More financial technology startups are wading into a crowded, stodgy business: checking accounts. Last spring, personal finance app Acorns and lending startup SoFi announced new debit cards. “Neobank” Chime has been offering free online checking accounts since 2014, and it has 2.3 million users today. Now Robinhood is crashing the party, offering 3% interest on both checking and savings accounts. That’s the highest rate on the market. It dwarfs the national average of 0.10% for savings accounts, and it’s well above the second-highest rate of 2.25% offered by BBVA, according to Bankrate.com.

Founded in 2013, Robinhood has built a base of more than 6 million users by providing commission-free stock and cryptocurrency trades. It makes money through the rebates brokers provide when Robinhood sends them trades to execute.
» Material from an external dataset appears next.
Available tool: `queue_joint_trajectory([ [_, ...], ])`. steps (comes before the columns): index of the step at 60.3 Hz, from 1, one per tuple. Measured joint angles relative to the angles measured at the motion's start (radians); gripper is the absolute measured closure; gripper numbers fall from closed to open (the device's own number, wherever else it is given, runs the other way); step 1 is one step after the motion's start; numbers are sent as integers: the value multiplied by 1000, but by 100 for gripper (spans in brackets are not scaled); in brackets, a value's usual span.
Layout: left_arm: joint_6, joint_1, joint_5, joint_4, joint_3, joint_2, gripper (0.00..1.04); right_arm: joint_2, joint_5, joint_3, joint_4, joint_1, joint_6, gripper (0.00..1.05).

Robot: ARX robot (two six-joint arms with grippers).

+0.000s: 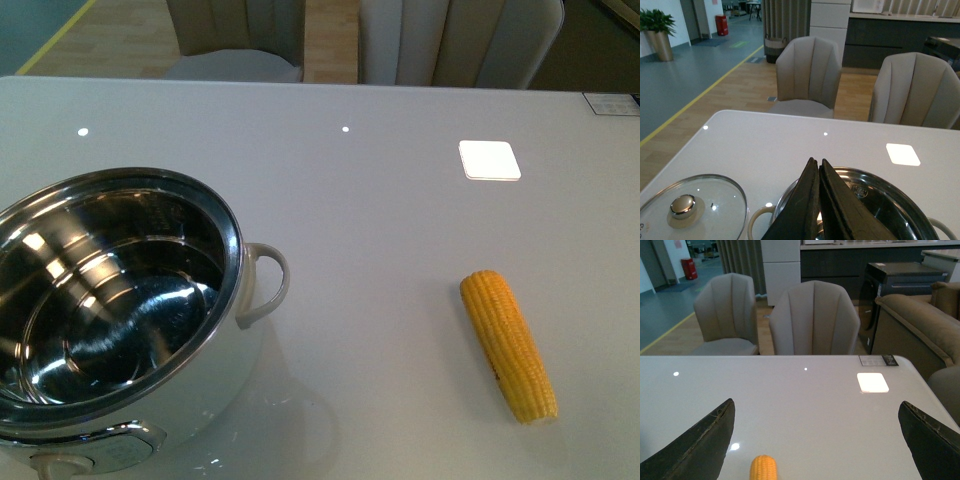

It collects interest income on the cash and stocks its customers hold, and it earns revenue on its premium membership. This model has carried the 300-person Menlo Park company to a $5.6 billion valuation. Across Robinhood’s six million accounts, Forbes estimates its customers’ assets are in the tens of billions of dollars (the company declined to comment on total assets).

Why is Robinhood expanding into checking accounts? The main reason seems to be to seize market share. As competition for digital-first deposit accounts heats up, and as JPMorgan Chase walks further onto Robinhood’s turf by offering free stock trades, Robinhood wants to hoard more customers for their long-term value, even if it loses money in the short term. Co-CEO Baiju Bhatt says Robinhood aims “to make it so that customers don’t need to go anywhere else for financial services.”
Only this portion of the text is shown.